Islam S S, Mokhtari R B, Akbari P, Hatina J, Yeger H, Farhat W A
Developmental and Stem Cell Biology, Research Institute, The Hospital for Sick Children, Toronto, ON, Canada.
Cancer Biology and Experimental Therapeutics Section, Division of Molecular Oncology, King Faisal Specialist Hospital and Research Centre, MBC# 03-66, PO Box 3354, Riyadh, 11211, Saudi Arabia.
Target Oncol. 2016 Apr;11(2):209-27. doi: 10.1007/s11523-015-0386-5.
Current chemotherapies for advanced stage metastatic bladder cancer often result in severe side effects, and most patients become drug resistant over time. Thus, there is a need for more effective therapies with minimal side effects.

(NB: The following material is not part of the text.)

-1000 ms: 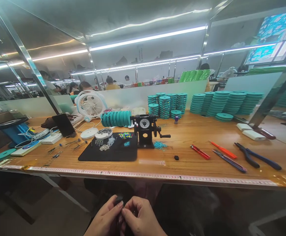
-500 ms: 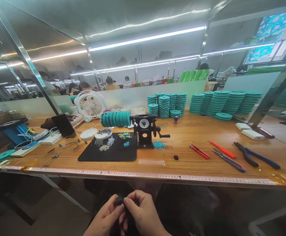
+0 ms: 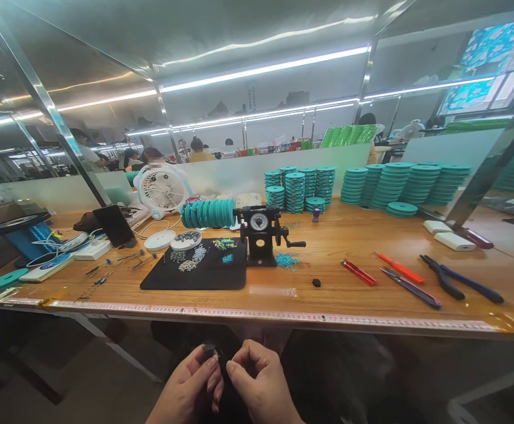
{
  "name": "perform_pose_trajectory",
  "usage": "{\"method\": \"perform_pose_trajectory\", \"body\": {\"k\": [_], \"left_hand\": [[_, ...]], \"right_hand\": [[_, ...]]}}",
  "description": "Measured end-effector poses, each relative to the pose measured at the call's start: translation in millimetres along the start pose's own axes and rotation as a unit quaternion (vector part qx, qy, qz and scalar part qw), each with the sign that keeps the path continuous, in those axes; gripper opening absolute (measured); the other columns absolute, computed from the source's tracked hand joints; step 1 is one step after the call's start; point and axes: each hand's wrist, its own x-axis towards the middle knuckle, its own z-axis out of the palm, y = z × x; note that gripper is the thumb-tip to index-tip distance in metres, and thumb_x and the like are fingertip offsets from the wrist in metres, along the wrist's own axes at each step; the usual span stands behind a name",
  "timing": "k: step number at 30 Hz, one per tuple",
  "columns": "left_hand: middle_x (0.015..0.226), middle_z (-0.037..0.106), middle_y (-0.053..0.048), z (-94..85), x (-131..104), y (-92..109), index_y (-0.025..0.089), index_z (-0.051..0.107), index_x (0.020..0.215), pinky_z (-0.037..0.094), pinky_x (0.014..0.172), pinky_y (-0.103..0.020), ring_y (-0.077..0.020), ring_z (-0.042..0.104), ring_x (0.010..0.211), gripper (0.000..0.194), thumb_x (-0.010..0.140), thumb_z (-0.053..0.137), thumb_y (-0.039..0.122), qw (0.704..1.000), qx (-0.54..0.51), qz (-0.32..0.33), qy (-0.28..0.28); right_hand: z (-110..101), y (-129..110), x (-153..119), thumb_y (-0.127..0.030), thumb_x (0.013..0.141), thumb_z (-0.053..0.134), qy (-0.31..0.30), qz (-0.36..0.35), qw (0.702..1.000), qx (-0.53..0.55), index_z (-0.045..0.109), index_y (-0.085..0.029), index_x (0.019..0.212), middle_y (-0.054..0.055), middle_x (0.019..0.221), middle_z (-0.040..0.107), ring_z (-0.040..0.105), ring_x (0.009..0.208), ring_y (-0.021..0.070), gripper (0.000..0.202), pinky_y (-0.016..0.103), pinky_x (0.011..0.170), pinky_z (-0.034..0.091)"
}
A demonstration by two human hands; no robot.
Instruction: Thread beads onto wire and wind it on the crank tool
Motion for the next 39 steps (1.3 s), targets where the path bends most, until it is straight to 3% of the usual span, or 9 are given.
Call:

The acid/base balance in tumor cells is essential for tumor cell functioning. We reasoned that simultaneous targeting of pH homeostasis and survival pathways would improve therapeutic efficacy. We evaluated the effectiveness of targeting pH homeostasis with the carbonic anhydrase inhibitor acetazolamide (AZ) in combination with the survival pathway targeting isothiocyanate sulforaphane (SFN) on the HTB-9 and RT112(H) human bladder tumor cell lines.

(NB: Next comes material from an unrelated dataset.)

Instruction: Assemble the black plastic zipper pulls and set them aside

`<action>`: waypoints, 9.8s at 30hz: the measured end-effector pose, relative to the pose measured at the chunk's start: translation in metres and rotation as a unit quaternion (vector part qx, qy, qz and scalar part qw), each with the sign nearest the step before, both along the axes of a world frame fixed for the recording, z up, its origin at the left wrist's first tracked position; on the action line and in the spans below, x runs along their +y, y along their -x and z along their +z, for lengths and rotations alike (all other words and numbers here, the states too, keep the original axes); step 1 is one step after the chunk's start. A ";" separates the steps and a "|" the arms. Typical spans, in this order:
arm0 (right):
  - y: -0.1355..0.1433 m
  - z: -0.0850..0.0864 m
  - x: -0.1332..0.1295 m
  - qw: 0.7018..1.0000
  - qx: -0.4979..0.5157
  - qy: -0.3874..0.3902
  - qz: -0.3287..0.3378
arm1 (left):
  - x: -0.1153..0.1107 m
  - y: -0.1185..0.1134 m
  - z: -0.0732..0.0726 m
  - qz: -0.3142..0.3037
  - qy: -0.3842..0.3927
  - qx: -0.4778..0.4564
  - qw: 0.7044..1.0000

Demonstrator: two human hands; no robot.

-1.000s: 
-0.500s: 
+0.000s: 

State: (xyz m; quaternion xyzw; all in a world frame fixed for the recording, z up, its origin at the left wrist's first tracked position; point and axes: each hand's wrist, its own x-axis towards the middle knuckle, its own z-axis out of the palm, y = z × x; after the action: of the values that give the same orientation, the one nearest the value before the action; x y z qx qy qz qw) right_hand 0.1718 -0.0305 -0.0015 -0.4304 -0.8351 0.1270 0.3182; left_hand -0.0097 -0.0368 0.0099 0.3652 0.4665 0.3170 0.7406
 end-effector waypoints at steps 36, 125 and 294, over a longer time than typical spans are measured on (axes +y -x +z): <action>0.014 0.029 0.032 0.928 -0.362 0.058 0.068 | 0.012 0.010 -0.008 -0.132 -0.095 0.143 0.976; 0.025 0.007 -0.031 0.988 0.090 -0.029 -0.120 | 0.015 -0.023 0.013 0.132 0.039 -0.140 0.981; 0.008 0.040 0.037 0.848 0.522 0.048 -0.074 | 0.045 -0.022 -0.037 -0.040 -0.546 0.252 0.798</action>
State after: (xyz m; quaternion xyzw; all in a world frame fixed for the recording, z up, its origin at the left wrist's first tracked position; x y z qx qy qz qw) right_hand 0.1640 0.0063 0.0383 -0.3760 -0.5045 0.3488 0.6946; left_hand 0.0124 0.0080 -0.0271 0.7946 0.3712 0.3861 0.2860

We assessed viability, proliferation, and survival in vitro and effect on xenografts in vivo.
Combination AZ + SFN treatment induced dose-dependent suppression of growth, produced a potent anti-proliferative and anti-clonogenic effect, and induced apoptosis through caspase-3 and PARP activation. The anti-proliferative effect was corroborated by significant reductions in Ki-67, pHH3, cyclin D1, and sustained induction of the cell cycle inhibitors, p21 and p27. Both active p-Akt (Ser473) and p-S6 were significantly downregulated in the AZ + SFN combination treated cells with a concomitant inhibition of Akt kinase activity. The inhibitory effects of the AZ + SFN combination treatment showed similar efficacy as the dual PI3K/mTOR pathway inhibitor NVP-BEZ235, albeit at an expected higher dose. In terms of the effect on the metastatic potential of these bladder cancers, we found downregulated expression of carbonic anhydrase 9 (CA9) concomitant with reductions in both E-cadherin, N-cadherin, and vimentin proteins mitigating the epithelial-to-mesenchymal transition (EMT), suggesting negation of this program.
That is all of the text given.